**What to work on:** Go line by line through the records below. Copy whichever lines contain the string "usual".

**Entries supplied:**
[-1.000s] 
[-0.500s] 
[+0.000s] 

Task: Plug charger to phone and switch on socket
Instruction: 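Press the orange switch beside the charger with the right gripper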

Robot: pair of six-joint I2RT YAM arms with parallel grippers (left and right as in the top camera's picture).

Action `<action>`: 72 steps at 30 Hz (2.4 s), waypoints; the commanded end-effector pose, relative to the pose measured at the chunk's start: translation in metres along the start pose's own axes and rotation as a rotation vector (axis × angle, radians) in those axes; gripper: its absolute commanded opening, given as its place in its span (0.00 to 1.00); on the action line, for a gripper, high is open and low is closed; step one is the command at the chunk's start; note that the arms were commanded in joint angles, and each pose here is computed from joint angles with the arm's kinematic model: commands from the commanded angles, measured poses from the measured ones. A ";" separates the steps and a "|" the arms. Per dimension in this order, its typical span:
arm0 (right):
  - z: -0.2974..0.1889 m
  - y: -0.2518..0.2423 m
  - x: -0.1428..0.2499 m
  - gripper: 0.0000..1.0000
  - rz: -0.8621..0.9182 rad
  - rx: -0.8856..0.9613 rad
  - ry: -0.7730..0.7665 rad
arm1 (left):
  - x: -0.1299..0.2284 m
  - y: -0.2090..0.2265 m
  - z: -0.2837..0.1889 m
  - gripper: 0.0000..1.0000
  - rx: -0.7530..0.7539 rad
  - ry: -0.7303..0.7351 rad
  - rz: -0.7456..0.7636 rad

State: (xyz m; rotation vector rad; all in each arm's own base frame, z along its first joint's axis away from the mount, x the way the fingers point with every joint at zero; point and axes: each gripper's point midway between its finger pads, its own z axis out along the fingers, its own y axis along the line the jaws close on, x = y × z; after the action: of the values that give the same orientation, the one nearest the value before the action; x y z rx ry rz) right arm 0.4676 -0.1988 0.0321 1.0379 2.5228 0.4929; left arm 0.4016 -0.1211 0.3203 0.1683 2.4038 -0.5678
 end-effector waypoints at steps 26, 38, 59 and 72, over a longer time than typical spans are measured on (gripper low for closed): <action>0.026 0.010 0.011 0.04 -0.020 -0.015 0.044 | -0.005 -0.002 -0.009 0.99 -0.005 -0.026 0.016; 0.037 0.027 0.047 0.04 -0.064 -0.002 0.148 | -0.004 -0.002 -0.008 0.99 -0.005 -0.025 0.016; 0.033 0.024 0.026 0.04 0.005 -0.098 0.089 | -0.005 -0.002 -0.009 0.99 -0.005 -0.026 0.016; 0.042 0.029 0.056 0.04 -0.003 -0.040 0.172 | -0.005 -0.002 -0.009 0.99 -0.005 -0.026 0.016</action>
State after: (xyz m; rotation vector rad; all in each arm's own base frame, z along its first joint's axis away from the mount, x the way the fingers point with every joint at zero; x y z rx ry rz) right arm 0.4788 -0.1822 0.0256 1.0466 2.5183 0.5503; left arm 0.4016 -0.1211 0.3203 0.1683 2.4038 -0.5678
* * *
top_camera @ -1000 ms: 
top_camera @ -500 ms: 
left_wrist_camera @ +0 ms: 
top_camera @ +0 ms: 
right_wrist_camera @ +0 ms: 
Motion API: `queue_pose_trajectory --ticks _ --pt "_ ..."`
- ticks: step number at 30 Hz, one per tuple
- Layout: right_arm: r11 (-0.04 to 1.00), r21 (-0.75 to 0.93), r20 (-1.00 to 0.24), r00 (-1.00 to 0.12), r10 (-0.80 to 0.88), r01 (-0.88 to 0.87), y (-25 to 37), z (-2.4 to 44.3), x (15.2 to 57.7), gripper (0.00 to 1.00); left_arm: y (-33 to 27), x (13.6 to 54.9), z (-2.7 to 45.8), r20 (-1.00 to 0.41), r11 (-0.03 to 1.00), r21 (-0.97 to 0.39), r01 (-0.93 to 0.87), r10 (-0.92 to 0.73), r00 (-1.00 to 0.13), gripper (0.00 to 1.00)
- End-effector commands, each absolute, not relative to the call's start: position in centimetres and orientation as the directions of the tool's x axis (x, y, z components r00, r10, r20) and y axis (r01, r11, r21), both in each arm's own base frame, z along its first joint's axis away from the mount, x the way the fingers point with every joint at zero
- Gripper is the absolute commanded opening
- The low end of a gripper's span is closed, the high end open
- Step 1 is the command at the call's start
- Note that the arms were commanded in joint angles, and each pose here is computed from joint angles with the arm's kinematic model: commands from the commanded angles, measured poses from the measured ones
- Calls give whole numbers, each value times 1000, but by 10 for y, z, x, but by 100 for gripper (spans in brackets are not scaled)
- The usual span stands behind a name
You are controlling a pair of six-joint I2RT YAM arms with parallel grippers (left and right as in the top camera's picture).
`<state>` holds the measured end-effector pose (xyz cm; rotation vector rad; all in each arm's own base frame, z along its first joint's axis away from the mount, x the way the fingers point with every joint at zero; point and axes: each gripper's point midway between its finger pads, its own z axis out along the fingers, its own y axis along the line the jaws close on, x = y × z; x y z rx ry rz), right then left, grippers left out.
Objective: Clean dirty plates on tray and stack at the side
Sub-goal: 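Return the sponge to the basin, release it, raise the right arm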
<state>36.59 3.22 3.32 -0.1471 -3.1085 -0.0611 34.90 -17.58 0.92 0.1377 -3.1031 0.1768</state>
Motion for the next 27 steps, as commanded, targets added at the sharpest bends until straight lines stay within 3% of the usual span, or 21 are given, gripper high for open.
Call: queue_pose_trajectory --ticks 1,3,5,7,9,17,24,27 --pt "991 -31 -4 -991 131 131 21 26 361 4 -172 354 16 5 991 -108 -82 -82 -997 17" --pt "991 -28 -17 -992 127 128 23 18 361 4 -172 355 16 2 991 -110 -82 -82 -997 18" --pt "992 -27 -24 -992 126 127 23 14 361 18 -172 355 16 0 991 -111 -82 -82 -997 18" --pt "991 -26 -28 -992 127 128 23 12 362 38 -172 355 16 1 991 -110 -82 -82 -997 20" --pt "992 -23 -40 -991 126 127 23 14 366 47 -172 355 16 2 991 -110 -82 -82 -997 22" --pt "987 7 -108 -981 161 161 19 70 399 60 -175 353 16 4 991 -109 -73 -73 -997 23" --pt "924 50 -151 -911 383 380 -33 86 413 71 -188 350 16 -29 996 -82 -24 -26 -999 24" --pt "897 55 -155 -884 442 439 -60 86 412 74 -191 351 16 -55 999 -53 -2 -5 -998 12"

**Result of this task:**
- The usual span stands behind a name
Motion for the next 27 steps, as commanded, targets added at the sharpest bends until straight lines stay within 3% of the usual span, or 21 are given, gripper high for open.

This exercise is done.